Bruce v. Hanks

Citation277 Mass. 268,178 N.E. 728
PartiesBRUCE v. HANKS (two cases). RUSSELL v. SAME.
Decision Date04 December 1931
CourtUnited States State Supreme Judicial Court of Massachusetts

OPINION TEXT STARTS HERE

Exceptions from Superior Court, Worcester County; W. P. Hall, Judge.

Actions by Beatrice L. Bruce, p. p. a., and by Margaret A. Russell, and by Charles Bruce, against George F. Hanks, which were tried together. Verdicts for defendant, and plaintiffs bring exceptions.

Exceptions overruled.M. Michelson, of Boston, and J. B. Hayes, of Fitchburg, for plaintiffs.

S. M. Salny and E. W. Baker, both of Fitchburg, for defendant.

WAIT, J.

These three actions were tried together. The plaintiffs Beatrice L. Bruce and Margaret A. Russell were injured while riding as guests in a motor vehicle by invitation of the driver, one Johnson. The plaintiff Charles Bruce sues as father of Beatrice, a minor, for consequential damages. The defendant was the registered owner of the vehicle at the time of the accident. For the purposes of this proceeding it is agreed that there was evidence for the jury that the driver was guilty of negligence sufficient to justify recovery and that the plaintiffs were in the exercise of due care. The judge directed verdicts for the defendant. The only questions for our consideration are whether certain photographs offered by the plaintiffs properly were excluded; and whether there was evidence of liability of the defendant sufficient to take the case to the jury.

There was no error in the exclusion of the photographs. They were taken on the day of the trial and represented the locus of the accident as it was seen by the jurors at their view. There was no evidence that no changes had taken place since the time of the accident. Ordinarily the admission or exclusion of photographs rests in the discretion of the trial judge. His decision will not be disturbed unless it is plainly wrong, or in disregard of some rule of law. Everson v. Casualty Co. of America, 208 Mass. 214, 219, 94 N. E. 459. Here the photographs simply served as a memorial of what the jurors had seen. No abuse of discretion appears, and there was no prejudice to the plaintiffs.

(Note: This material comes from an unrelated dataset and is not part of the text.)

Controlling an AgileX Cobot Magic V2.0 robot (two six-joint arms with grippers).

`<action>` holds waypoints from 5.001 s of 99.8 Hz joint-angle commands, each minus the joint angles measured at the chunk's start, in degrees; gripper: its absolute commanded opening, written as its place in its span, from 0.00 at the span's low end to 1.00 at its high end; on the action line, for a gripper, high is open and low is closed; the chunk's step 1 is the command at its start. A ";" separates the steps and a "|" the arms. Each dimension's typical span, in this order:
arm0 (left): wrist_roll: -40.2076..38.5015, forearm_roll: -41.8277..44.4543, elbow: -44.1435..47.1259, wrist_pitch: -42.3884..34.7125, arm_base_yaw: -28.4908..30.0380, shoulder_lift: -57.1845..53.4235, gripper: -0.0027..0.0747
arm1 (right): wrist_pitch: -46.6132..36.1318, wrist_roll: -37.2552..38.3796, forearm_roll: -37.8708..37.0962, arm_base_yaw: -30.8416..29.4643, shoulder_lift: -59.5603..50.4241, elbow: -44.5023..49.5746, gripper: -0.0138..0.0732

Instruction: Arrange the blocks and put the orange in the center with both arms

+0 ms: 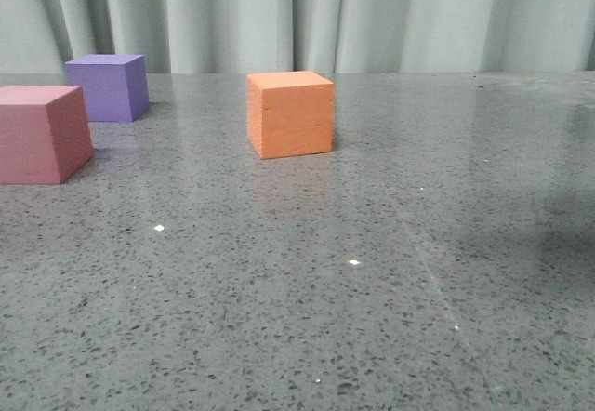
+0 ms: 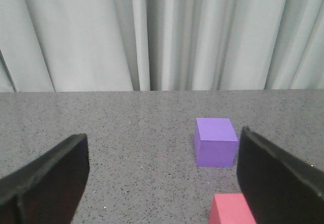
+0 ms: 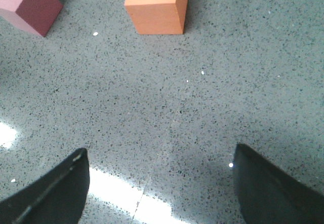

Section 85A added to G. L. c. 231, by St. 1928, c. 317, § 1, is in these words: ‘In all actions to recover damages for injuries to the person or to property or for the death of a person, arising out of an accident or collision in which a motor vehicle was involved, evidence that at the time of such accident or collision it was registered in the name of the defendant as owner shall be prima facie evidence that it was then being operated by and under the control of a person for whose conduct the defendant was legally responsible, and absence of such responsibility shall be an affirmative defence to be set up in the answer and proved by the defendant.’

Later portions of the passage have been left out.